Un appuntamento che, nelle parole del governatore, non è solo sportivo ma anche simbolico: «Come Lombardia abbiamo fortemente voluto le Olimpiadi – ha detto – perché rappresentano una vetrina mondiale straordinaria, capace di lasciare al territorio eredità fondamentali in termini di infrastrutture, servizi e impatto culturale».
Fontana ha voluto sottolineare come l’esperienza olimpica incarni a pieno il “modello Lombardia”, fondato sulla collaborazione tra pubblico e privato e sulla capacità di trasformare le idee in progetti concreti. «I Giochi – ha spiegato – sono un esempio di questo modello di sviluppo, che parte dall’ascolto dei territori e si traduce in risultati tangibili, grazie al pragmatismo che da sempre contraddistingue la nostra regione».
Investimenti e connessioni per i territori
Secondo il presidente, l’evento rappresenta un volano per rafforzare processi già in corso: «Le Olimpiadi invernali sono l’occasione per accelerare investimenti che migliorano le connessioni con le aree montane e l’area metropolitana milanese».

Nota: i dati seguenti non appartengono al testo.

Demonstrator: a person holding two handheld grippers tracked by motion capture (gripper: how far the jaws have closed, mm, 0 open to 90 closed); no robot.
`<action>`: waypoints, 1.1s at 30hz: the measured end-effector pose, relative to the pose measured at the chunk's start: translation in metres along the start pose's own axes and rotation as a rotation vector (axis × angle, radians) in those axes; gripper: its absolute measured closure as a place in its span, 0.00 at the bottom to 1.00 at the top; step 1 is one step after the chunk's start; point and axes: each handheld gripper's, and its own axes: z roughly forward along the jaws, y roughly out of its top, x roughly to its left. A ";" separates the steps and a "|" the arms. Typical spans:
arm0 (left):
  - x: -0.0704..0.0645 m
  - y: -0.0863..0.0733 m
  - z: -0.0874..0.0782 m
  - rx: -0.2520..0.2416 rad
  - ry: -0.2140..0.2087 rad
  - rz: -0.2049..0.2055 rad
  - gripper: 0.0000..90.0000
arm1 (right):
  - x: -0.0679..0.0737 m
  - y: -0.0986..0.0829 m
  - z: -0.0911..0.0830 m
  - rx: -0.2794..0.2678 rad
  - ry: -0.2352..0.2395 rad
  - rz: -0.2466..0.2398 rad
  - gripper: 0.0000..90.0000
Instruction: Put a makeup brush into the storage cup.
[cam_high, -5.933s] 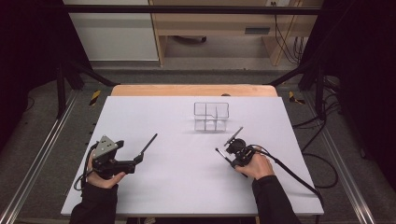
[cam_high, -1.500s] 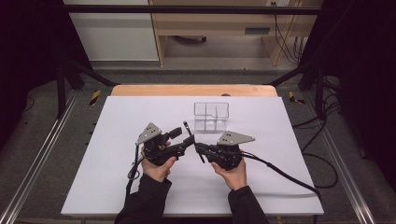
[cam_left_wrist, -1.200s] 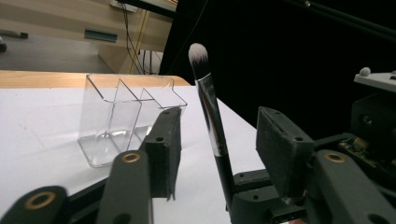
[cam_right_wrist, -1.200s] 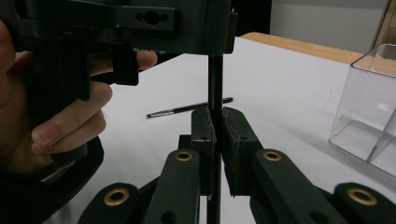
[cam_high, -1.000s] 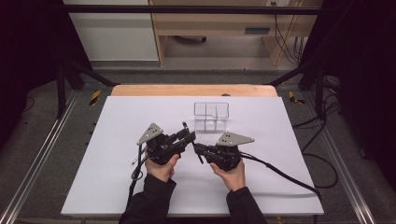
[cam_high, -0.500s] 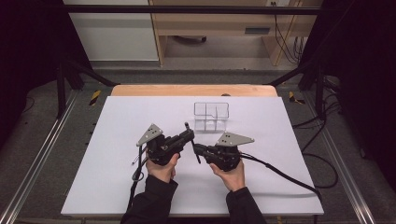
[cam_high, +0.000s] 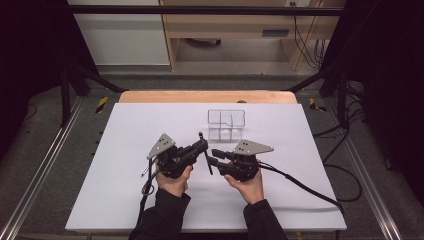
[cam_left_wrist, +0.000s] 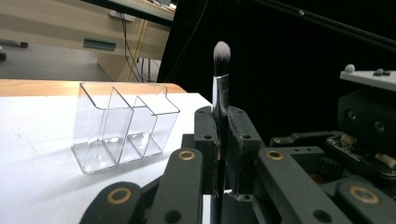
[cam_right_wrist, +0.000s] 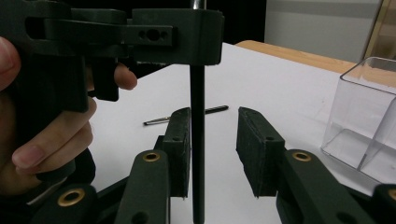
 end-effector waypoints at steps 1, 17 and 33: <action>-0.001 -0.001 0.001 0.002 0.000 0.003 0.92 | 0.001 0.001 0.001 0.006 0.001 -0.006 0.72; -0.008 -0.005 0.005 0.031 0.007 0.048 0.92 | 0.004 0.002 0.006 0.036 0.018 0.004 0.93; 0.006 0.020 -0.023 0.066 0.042 0.122 0.48 | -0.002 0.008 0.003 0.025 -0.048 0.016 0.93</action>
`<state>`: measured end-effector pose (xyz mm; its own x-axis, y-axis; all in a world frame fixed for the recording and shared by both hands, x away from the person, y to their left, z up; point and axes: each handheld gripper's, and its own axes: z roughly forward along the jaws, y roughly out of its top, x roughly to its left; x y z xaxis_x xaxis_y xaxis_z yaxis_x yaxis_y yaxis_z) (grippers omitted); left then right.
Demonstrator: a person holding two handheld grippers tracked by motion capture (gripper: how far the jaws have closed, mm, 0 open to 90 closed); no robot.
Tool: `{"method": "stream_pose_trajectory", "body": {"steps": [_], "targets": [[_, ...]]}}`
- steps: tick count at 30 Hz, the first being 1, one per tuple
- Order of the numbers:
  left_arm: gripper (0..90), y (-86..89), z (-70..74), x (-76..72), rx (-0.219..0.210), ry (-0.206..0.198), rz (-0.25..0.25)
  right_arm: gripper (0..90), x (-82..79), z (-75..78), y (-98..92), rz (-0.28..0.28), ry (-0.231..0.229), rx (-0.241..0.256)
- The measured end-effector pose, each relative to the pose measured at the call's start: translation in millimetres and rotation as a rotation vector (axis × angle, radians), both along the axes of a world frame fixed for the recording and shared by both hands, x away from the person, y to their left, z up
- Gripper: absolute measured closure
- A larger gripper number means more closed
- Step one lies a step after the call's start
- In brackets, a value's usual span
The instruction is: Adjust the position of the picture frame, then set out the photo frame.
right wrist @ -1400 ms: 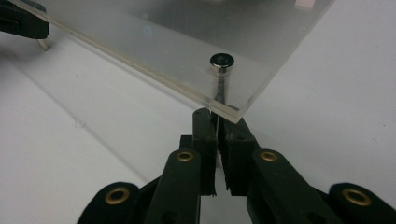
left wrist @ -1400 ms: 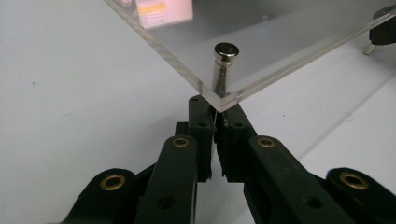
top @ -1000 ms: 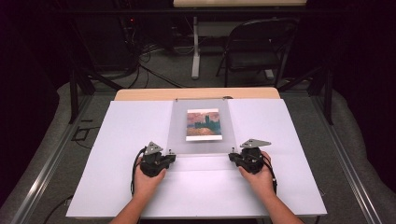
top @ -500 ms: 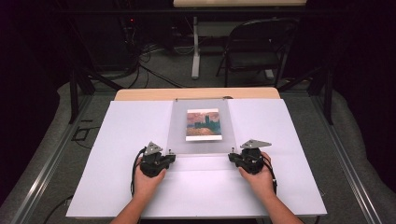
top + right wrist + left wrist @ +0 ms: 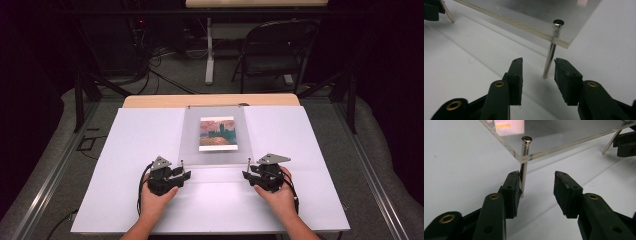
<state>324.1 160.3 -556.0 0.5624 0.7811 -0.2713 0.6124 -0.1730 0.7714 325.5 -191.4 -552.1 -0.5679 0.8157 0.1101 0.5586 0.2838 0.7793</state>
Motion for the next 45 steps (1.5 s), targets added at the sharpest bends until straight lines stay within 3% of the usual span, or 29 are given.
{"method": "stream_pose_trajectory", "body": {"steps": [6, 14, 18, 20, 26, 29, 34, 39, 45], "targets": [[48.9, 4.9, 5.0, -7.0, -0.006, -0.007, -0.009, 47.1, -13.7, 5.9, -4.3, 0.014, -0.015, -0.01], [44.0, 15.9, 16.3, -16.3, 0.002, -0.034, -0.008, 43.7, -30.2, 18.9, -13.2, 0.022, -0.039, -0.021], [42.8, 20.2, 19.1, -13.9, 0.017, -0.018, -0.009, 41.5, -32.0, 24.3, -21.7, -0.005, -0.04, 0.001], [42.8, 21.6, 22.5, -11.4, 0.012, -0.031, -0.009, 40.7, -30.5, 27.9, -26.5, -0.021, -0.047, 0.003], [35.2, 20.3, 36.6, 3.2, 0.03, -0.023, -0.013, 39.0, -17.1, 38.2, -39.0, -0.052, -0.02, 0.025], [34.3, 19.4, 42.8, 13.6, 0.014, -0.012, -0.008, 38.7, -8.8, 42.1, -40.2, -0.055, -0.023, 0.003], [31.5, 16.3, 51.0, 31.5, 0.022, 0.007, 0.02, 36.3, 10.0, 50.2, -39.2, -0.043, -0.004, 0.0], [30.9, 15.0, 56.4, 50.1, 0.019, 0.026, 0.049, 32.0, 36.1, 56.1, -34.8, -0.066, 0.037, 0.001], [32.1, 16.3, 64.7, 76.3, 0.049, 0.039, 0.082, 31.9, 61.5, 64.0, -24.2, -0.077, 0.04, -0.064]]}}
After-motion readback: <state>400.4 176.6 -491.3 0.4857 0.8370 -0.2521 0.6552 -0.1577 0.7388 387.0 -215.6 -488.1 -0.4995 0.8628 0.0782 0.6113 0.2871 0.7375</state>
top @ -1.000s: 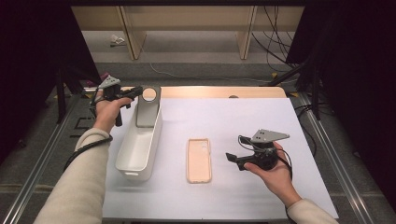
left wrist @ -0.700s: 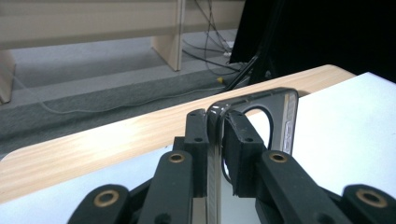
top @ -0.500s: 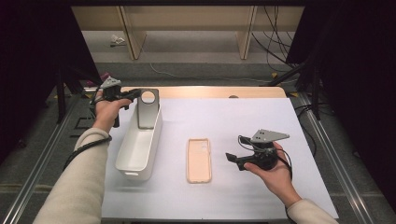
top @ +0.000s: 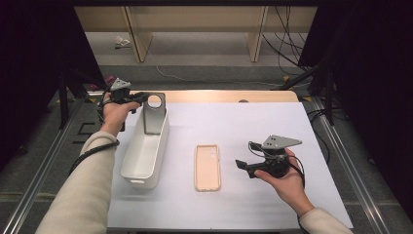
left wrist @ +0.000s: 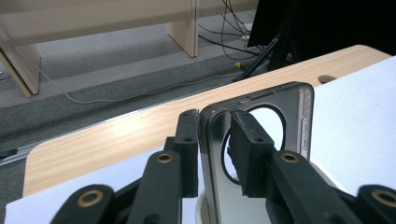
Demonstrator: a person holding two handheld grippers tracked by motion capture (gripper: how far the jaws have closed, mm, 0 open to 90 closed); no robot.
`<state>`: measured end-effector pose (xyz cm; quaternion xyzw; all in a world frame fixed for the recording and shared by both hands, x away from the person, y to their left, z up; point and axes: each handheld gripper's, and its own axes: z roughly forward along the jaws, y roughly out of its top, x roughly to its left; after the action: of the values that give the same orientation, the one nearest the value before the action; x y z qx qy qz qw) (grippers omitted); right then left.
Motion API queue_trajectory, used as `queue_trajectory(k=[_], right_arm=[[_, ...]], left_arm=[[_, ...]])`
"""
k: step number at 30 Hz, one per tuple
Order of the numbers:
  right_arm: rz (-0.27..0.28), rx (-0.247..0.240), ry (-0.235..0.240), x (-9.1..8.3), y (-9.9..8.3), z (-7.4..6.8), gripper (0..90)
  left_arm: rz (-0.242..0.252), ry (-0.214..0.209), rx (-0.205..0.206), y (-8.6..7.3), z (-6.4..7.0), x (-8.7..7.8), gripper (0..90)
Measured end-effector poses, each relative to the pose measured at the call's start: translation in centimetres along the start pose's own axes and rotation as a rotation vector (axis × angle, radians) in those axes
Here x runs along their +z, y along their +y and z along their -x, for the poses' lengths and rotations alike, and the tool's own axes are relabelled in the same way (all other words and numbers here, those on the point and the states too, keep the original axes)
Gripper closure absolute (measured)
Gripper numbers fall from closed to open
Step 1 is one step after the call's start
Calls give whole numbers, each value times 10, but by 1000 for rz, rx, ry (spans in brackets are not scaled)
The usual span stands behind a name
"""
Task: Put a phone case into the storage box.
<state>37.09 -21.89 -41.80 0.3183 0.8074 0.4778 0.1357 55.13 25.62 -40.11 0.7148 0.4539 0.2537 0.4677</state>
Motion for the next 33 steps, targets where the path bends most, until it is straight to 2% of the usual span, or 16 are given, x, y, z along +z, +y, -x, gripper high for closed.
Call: queue_trajectory(k=[4, 7, 10, 11, 13, 16, 18, 20, 24, 26, 29, 33], right_arm=[[-1, -1, 0, 0, 0, 0, 163], [0, 0, 0, 0, 0, 0, 163], [-1, 0, 1, 1, 0, 0, 163], [-1, 0, 2, 1, 0, 0, 163], [-3, -1, 1, 1, 0, -1, 163], [-2, -3, 2, 1, 0, -1, 163], [-2, -3, 3, 1, 0, -1, 163], [-5, -2, 2, 2, 0, -1, 163], [-6, -9, 6, 2, 0, -1, 163], [-5, -10, 6, 2, 0, -2, 163], [-10, -15, 4, 3, 1, -2, 163], [-12, -17, 5, 4, 1, -3, 163]], left_arm=[[-27, 22, 8, 0, 1, 0, 656], [-51, 39, 6, 1, 2, -1, 539], [-42, 47, -12, 5, 3, -5, 427], [-43, 47, -11, 6, 4, -7, 411], [-54, 62, -6, 9, 5, -10, 315], [-47, 68, 7, 11, 7, -17, 239], [-28, 56, -19, 11, 8, -21, 184], [-13, 33, -52, 10, 11, -27, 185], [-32, 4, -35, 3, 18, -42, 230], [-43, 6, -28, -2, 22, -51, 151], [-31, 0, -24, -10, 30, -65, 96], [-13, -31, -47, -20, 46, -84, 9]])
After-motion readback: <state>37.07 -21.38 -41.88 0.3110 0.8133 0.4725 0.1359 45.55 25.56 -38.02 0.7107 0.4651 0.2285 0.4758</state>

Fontana ha ricordato che l’80% delle opere è già avviato, e che Milano-Cortina 2026 «sarà un laboratorio di metodo per programmare, investire e amministrare», con l’obiettivo di «rispondere ai bisogni delle comunità» e garantire «risultati duraturi e non temporanei».
Un’occasione per il turismo e il Made in Italy
Ampio spazio anche al tema dell’attrattività turistica. L’appuntamento olimpico, ha spiegato Fontana, sarà «un’occasione per mostrare al mondo le bellezze della Lombardia». Le stime parlano di 3 milioni di pernottamenti aggiuntivi nei mesi di febbraio e marzo 2026, un incremento del 50% rispetto ai livelli registrati nel biennio 2024-2025. Crescerà anche la quota di turisti stranieri, che dovrebbe passare dal 60 al 75% del totale.
Per il governatore, si tratta di una «straordinaria opportunità per le eccellenze del Made in Italy lombardo, che potranno presentarsi sulla scena internazionale in una vetrina irripetibile».
Una Smart Land per i cittadini
Fontana ha infine richiamato il valore dell’eredità olimpica, destinata a superare l’evento sportivo: «Questo percorso valorizza il dialogo tra istituzioni e la governance condivisa tra pubblico e privato, tra montagna e metropoli. La Lombardia è una Smart Land, capace di unire visione strategica e prossimità alle persone».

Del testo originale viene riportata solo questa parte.